■ **What you will do**
Restate word for word the lines that run from the one containing "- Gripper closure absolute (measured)" to the last line of the data, both ends included.

---

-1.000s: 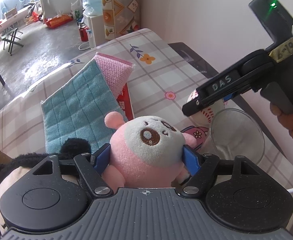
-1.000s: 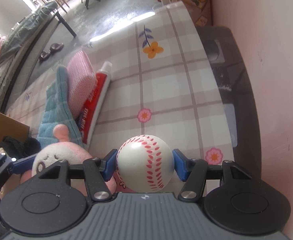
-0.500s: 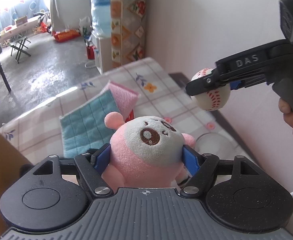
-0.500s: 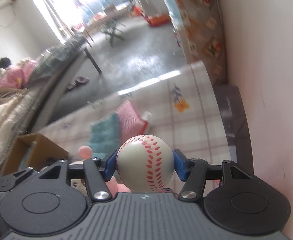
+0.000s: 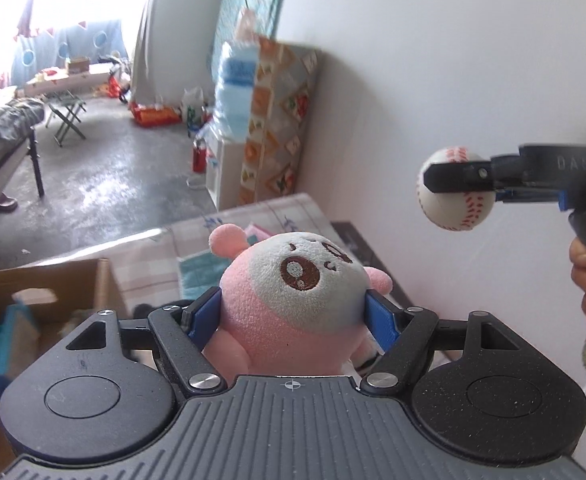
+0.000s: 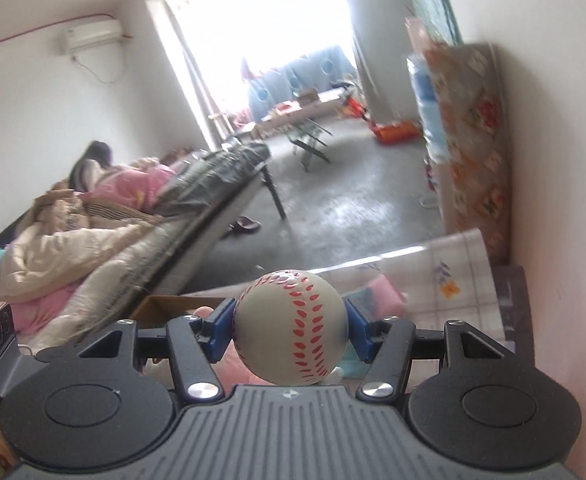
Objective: Organize soft objects
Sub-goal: 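Carry the plush toy with the left tool while the right tool carries the baseball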
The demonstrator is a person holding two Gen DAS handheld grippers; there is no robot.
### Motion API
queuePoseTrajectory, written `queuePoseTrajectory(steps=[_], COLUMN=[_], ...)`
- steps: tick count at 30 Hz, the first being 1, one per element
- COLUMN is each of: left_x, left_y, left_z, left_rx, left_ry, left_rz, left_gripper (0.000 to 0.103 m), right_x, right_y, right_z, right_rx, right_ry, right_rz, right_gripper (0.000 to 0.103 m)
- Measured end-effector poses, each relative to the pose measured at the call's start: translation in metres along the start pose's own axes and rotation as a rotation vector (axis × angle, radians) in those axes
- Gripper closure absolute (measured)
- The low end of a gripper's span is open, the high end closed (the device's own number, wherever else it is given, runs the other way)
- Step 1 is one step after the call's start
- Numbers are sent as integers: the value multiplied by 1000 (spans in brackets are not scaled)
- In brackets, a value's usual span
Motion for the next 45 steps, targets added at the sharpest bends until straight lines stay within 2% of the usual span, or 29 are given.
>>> queuePoseTrajectory(steps=[4, 10, 16, 20, 24, 29, 35, 45], left_x=[63, 139, 189, 206, 187, 144, 93, 53], left_y=[-13, -16, -12, -3, 20, 63, 88, 119], left_z=[-13, -35, -66, -96, -134, -179, -218, -259], left_rx=[6, 6, 1, -8, -17, -32, -18, -92], left_ry=[-10, -37, -95, -168, -257, -328, -347, -385], left_rz=[85, 155, 179, 181, 111, -34, -168, -373], left_gripper=[28, 28, 28, 28, 28, 28, 28, 28], right_x=[31, 67, 62, 36, -14, -91, -164, -243], right_y=[-1, 6, 34, 55, 83, 123, 164, 207], right_z=[-48, -131, -207, -242, -259, -259, -254, -244], right_rx=[47, 108, 128, 99, 35, -28, -52, -15], right_ry=[-50, -145, -288, -375, -404, -347, -254, -128], right_rz=[33, 50, -6, -57, -154, -301, -433, -585], right_gripper=[42, 42, 42, 42, 42, 42, 42, 42])
Point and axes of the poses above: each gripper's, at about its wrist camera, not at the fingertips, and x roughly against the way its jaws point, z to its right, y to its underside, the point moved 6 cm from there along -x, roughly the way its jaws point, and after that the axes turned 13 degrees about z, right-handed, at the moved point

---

■ **Answer box**
- Gripper closure absolute (measured)
- The low end of a gripper's span is open, the high end closed (the device's own number, wherever else it is given, runs the other way)
- Step 1 is one step after the call's start
- Numbers are sent as integers: the value multiplied by 1000 (spans in brackets are not scaled)
- In brackets, a value's usual span
Motion for the next 45 steps, targets added at the sharpest bends until straight lines stay within 2% of the usual span, or 29 are given.
>>> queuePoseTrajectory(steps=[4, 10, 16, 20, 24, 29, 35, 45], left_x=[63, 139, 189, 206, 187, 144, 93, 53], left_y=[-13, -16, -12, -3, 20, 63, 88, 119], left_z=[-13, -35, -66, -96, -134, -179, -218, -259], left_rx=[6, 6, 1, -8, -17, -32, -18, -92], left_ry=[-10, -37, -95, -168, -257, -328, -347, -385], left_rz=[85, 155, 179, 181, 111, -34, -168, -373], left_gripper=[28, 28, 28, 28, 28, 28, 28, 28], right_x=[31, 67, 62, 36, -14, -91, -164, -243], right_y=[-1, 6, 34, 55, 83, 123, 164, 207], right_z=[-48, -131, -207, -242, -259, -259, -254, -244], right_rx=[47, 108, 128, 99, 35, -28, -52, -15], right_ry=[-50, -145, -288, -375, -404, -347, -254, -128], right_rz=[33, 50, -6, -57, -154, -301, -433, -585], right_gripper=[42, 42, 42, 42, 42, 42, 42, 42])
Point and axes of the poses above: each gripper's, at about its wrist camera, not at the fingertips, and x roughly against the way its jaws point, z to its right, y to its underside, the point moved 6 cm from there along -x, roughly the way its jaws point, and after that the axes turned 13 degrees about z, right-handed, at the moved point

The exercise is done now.